With 4 more weeks left in the 2012 Atlantic Hurricane Season it’s still not too late to evaluate your design business’s (whether freelance or studio) Disaster Preparedness plan. Small businesses in general, and professional creative services business especially, are vulnerable to the various disruptions that can occur during natural disasters, technological events, disease outbreaks, and terror attacks.
Below are 5 tips to help you get started in the right direction today
1) Have a Preparedness Program for your Business.
Businesses can do much to prepare for the impact of the many hazards they face in today’s world including natural hazards like floods, hurricanes, tornadoes, earthquakes and widespread serious illness such as the H1N1 flu virus pandemic. Human-caused hazards include accidents, acts of violence by people and acts of terrorism. Examples of technology-related hazards are the failure or malfunction of systems, equipment or software.
2) Have Redundant Backups for Key Business Systems and Client Files.

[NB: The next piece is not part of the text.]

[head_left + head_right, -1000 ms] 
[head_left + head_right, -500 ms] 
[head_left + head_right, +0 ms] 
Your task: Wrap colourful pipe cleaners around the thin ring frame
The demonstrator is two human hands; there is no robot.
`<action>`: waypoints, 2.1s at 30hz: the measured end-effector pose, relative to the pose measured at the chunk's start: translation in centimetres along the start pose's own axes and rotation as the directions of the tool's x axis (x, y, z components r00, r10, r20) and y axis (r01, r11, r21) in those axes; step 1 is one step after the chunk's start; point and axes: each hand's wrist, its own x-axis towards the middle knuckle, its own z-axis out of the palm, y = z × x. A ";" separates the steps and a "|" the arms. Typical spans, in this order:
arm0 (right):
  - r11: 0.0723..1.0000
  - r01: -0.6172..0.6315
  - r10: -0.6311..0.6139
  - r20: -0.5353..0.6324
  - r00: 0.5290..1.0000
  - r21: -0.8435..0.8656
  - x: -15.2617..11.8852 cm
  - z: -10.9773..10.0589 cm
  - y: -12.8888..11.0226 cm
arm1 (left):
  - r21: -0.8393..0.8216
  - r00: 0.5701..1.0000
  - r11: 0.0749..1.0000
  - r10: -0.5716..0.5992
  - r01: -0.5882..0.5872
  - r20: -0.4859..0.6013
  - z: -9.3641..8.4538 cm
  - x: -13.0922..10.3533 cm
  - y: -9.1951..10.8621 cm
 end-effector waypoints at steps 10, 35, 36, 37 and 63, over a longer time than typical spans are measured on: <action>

Data loss during a disaster can add insult to injury. During Hurricane Ike, numerous creative services businesses suffered catastrophic loss of client data that left them ill-equipped to function long after. Don’t become a statistic. Ideally there should be 3-4 copies of all of your digital assets: local copy, backup copy, offsite backup copy, cloud-based copy. For small print and web based consultancy the technological requirements should be fairly modest and inexpensive but for heavy interactive and motion graphics-based businesses and photographers that work digitally, the storage and bandwidth needs can become daunting. One mistake I see many creatives make is that thinking a single backup solution is enough and that their data is safe. Assume multiple simultaneous failures during acute events and plan for redundancy. For core business files, Dropbox is a great cloud-based platform that allows you to access your files from any computer or mobile device.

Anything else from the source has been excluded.